ABOUT THIS TASK: Copy each line of the data below, character for character.

RAW DATA:

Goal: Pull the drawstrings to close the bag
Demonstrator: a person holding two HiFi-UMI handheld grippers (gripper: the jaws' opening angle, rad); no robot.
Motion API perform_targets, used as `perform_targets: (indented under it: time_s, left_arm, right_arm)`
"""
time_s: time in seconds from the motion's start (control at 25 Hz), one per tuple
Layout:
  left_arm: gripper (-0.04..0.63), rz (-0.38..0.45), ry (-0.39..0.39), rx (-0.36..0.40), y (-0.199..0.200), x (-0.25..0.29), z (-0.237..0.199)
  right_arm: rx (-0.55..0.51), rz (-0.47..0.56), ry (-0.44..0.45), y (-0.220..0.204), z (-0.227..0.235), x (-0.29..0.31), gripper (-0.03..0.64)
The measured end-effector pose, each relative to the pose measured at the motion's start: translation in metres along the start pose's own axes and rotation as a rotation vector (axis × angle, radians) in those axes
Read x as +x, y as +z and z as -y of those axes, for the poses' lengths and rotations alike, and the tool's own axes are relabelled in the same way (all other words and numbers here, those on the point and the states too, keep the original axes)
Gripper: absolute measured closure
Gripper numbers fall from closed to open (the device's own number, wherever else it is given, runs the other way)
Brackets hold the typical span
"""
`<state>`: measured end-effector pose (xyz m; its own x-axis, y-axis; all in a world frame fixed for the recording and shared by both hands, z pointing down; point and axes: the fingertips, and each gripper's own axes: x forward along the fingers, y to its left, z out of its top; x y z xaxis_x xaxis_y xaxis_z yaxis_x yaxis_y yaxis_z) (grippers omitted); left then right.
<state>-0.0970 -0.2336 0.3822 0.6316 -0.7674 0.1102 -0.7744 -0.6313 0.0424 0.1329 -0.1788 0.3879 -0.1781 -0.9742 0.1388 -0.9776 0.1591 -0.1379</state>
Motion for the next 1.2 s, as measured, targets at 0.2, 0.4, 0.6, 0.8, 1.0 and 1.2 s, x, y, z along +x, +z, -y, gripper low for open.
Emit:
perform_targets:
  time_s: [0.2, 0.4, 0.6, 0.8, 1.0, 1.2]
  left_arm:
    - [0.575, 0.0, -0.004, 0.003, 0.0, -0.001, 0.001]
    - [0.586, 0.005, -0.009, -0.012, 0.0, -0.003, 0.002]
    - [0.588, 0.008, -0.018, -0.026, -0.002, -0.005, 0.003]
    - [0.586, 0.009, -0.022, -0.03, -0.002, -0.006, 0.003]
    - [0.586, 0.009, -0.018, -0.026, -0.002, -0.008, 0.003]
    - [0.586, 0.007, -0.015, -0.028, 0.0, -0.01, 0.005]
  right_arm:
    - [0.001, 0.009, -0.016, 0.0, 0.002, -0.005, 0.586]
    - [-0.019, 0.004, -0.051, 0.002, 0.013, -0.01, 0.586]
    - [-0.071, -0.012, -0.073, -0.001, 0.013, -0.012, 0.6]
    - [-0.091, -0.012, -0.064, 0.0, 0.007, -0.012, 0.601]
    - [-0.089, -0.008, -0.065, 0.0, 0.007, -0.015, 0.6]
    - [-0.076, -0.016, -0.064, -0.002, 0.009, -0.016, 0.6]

COMPLETED TASK:
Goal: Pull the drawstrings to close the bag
Demonstrator: a person holding two HiFi-UMI handheld grippers (gripper: the jaws' opening angle, rad); no robot.
Motion API perform_targets, used as `perform_targets: (indented under it: time_s, left_arm, right_arm)`
"""
time_s: time in seconds from the motion's start (control at 25 Hz), one per tuple
Layout:
  left_arm: gripper (-0.04..0.63), rz (-0.38..0.45), ry (-0.39..0.39), rx (-0.36..0.40), y (-0.199..0.200), x (-0.25..0.29), z (-0.237..0.199)
  right_arm: rx (-0.55..0.51), rz (-0.47..0.56), ry (-0.44..0.45), y (-0.220..0.204), z (-0.227..0.235), x (-0.29..0.31), gripper (-0.03..0.64)
The measured end-effector pose, each relative to the pose measured at the motion's start: translation in metres along the start pose's own axes and rotation as a rotation vector (axis × angle, radians) in those axes
Read x as +x, y as +z and z as -y of those axes, for the poses' lengths and rotations alike, and the tool's own axes are relabelled in the same way (all other words and numbers here, those on the point and the states too, keep the original axes)
Gripper: absolute measured closure
Gripper numbers fall from closed to open (the device's own number, wherever else it is given, runs the other way)
Brackets hold the typical span
"""
`<state>`: measured end-effector pose (xyz m; its own x-axis, y-axis; all in a world frame fixed for the recording and shared by both hands, z pointing down; point and axes: the fingertips, and each gripper's own axes: x forward along the fingers, y to its left, z out of its top; x y z xaxis_x xaxis_y xaxis_z yaxis_x yaxis_y yaxis_z) (grippers omitted); left then right.
<state>-0.0970 -0.2336 0.3822 0.6316 -0.7674 0.1102 -0.7744 -0.6313 0.0424 0.1329 -0.1788 0.3879 -0.1781 -0.9742 0.1388 -0.9776 0.1591 -0.1379</state>
Motion for the next 1.2 s, as measured, targets at 0.2, 0.4, 0.6, 0.8, 1.0 and 1.2 s, x, y, z along +x, +z, -y, gripper low for open.
Emit:
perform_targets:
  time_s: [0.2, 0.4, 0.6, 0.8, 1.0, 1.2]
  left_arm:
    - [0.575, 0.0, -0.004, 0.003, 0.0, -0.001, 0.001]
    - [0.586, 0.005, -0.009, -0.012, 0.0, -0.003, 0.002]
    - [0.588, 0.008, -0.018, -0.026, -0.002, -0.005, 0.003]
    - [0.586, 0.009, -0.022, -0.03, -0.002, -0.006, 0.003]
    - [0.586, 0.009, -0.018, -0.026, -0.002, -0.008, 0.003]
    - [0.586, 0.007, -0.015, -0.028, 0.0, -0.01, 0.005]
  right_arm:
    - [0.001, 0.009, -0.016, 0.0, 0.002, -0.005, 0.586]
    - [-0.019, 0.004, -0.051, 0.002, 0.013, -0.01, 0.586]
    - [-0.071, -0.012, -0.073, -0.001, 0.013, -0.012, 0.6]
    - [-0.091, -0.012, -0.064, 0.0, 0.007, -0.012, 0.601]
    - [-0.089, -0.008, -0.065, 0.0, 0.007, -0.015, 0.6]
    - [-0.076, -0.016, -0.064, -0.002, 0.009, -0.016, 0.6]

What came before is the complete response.